*THE PROBLEM:* Look through the material and copy each line holding "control".

*DATA BLOCK:*
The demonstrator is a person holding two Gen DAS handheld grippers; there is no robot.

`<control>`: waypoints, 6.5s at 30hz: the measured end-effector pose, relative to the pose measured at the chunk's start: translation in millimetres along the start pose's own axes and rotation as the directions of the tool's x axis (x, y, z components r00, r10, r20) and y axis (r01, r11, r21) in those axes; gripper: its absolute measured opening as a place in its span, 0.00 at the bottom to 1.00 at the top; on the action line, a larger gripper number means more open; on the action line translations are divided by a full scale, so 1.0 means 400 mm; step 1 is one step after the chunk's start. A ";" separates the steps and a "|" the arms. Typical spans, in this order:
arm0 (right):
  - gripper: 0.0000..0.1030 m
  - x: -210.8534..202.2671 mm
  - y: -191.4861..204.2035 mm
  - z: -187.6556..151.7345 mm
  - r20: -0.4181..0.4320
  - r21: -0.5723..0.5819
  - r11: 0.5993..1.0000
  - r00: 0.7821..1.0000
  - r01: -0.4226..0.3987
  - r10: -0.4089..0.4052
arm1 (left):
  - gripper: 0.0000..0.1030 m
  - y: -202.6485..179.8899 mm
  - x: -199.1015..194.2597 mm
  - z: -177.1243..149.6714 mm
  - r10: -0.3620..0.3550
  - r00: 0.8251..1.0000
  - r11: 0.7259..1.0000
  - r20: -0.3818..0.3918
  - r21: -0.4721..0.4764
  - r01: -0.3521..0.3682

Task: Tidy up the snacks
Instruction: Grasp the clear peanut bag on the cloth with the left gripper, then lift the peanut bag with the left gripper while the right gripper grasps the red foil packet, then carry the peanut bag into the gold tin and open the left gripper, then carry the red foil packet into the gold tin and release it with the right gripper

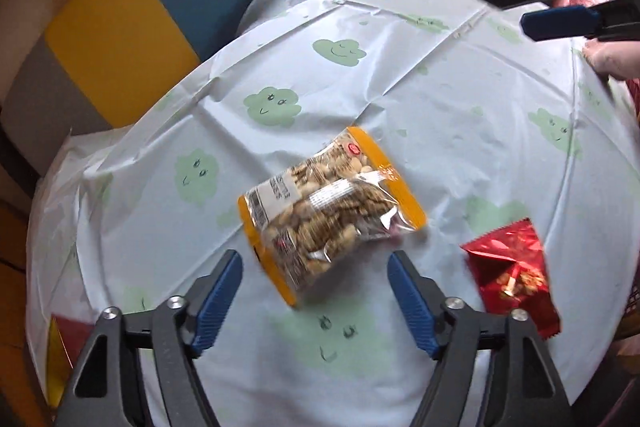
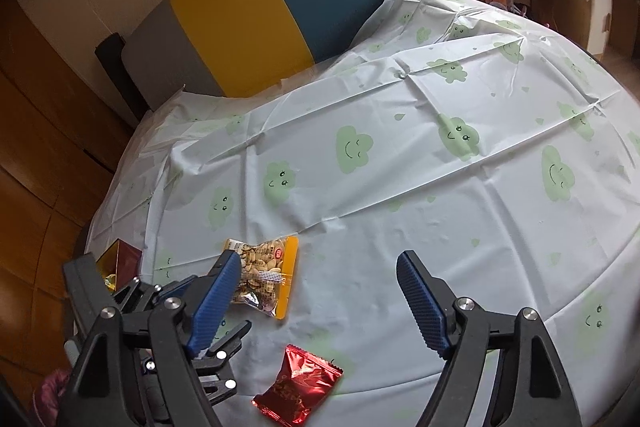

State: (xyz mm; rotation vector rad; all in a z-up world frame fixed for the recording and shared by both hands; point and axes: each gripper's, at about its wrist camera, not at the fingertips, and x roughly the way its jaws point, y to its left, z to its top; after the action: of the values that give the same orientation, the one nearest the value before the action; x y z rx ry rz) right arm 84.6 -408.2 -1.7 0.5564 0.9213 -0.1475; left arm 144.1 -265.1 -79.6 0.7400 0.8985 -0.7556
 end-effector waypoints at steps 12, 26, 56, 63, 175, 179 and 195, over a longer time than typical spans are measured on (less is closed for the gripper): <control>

*PROBLEM SOLUTION:*
`<control>`: waypoints, 6.5s at 30hz: the measured end-effector pose, relative to the pose measured at the chunk's start: translation in millimetres along the start pose's own axes and rotation as the directions of the tool's x axis (x, y, z components r00, r10, r20) and y axis (r01, r11, r21) in those axes; gripper: its absolute measured opening as a place in its span, 0.00 at the bottom to 1.00 at the top; on the action line, a larger gripper number means more open; on the action line translations are divided by a full scale, so 1.0 means 400 mm; step 1 is one step after the chunk's start. A ";" separates the steps and a "|" the arms. Typical spans, in this order:
 end-effector waypoints at steps 12, 26, 56, 63, 175, 179 and 195, over a longer time than typical spans are measured on (less is closed for the gripper): <control>

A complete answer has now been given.